Kamis, 13 Juni 2013

Supreme Court Strikes Down Patents on Natural Genes

You can’t patent a gene that occurs in nature, but you can patent one that you create. That’s the gist of the U.S. Supreme Court’s ruling today in a closely watched case that may have sweeping consequences for the biotech industry.

Myriad Genetics was defending patents it held on two gene mutations linked to increased risk of breast and ovarian cancer. “It found an important and useful gene, but groundbreaking, innovative, or even brilliant discovery does not by itself satisfy” the standard for patent eligibility, the Court found. Justice Clarence Thomas wrote the opinion, with eight justices agreeing and Justice Antonin Scalia concurring.

The court affirmed protections for synthetic sequences of genetic material known as composite DNA, or cDNA. These are sequences engineered in the lab to include only the potent parts of DNA that create proteins, leaving out the inert strands that occur in natural DNA.

The ruling’s implications are wide-ranging, as Bloomberg’s Greg Stohr reports:

The U.S. Supreme Court restricted the ability of companies to patent human genetic sequences, ruling in a case that tested a decades-old practice and raised questions about thousands of biotechnology, agricultural and drug patents.

The ruling marks an important moment for patent law, with implications for the growing field of personalized medicine and efforts to map the human brain and discover new uses for embryonic stem cells.

The decision is a partial victory for doctors’ groups and patient advocates that accused Myriad of using its patents to block clinical testing and research. Biotechnology, agriculture and drug industries backed Myriad in the case, telling the court that gene patents have led to valuable treatments.

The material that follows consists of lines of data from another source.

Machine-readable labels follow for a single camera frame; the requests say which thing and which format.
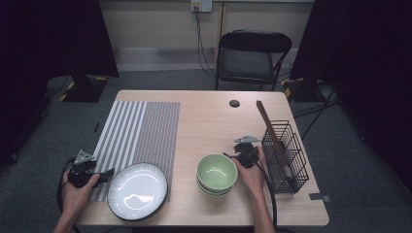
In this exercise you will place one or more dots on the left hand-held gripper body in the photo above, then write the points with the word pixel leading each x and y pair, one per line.
pixel 82 171

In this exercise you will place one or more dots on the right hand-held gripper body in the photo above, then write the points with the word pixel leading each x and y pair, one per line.
pixel 247 153

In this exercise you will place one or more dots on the person's right hand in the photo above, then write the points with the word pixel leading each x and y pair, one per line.
pixel 254 178

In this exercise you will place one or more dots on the person's left hand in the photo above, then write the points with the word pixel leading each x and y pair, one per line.
pixel 76 197

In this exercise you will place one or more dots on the bundle of brown chopsticks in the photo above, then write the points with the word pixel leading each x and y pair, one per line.
pixel 267 121

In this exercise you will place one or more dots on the small black strip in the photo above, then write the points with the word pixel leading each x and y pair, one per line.
pixel 96 127

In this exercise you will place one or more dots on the grey striped placemat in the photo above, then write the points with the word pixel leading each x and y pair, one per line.
pixel 155 129

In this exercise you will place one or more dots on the black stand base striped tape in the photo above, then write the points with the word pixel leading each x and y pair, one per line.
pixel 84 92
pixel 304 92

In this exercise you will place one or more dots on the grey tape strip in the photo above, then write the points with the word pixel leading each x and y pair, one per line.
pixel 319 197

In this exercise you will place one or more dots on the black folding chair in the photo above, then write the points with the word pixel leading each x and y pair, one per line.
pixel 249 61

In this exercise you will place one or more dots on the black curtain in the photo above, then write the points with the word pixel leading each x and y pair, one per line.
pixel 48 39
pixel 372 48

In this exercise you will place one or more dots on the white wall socket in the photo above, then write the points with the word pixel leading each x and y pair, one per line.
pixel 201 5

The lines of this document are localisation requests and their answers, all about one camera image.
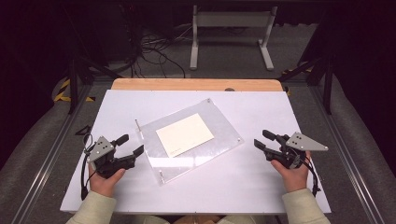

Richard Wolfe at USA Today offers more background:

The complex scientific case was perhaps the most important on the high court’s calendar other than its more celebrated cases involving same-sex marriage, voting rights and affirmative action.

Since 1984, the U.S. Patent and Trademark Office has granted more than 40,000 patents tied to genetic material. Armed with those patents, Myriad has tested more than 1 million women since the late 1990s for mutations that often lead to breast and ovarian cancer.

Most women who want testing must pay its price—$3,340 for the breast cancer analysis and $700 for an additional test that picks up a genetic link in about 10% of women who test negative the first time. Myriad officials say about 95% of its patients receive insurance coverage, often without co-payments, so that most patients pay only about $100.

Myriad and a broad array of industry trade groups argued that without patent protection, research and development would dry up. Doctors, geneticists, women’s health groups and cancer patients contended that competition would lower prices, improve outcomes and lead to more discoveries.

One of the gene mutuations at the heart of the case, known as BRCA1, is the genetic variance that led actress Angelina Jolie to have a preventive double-mastectomy earlier this year.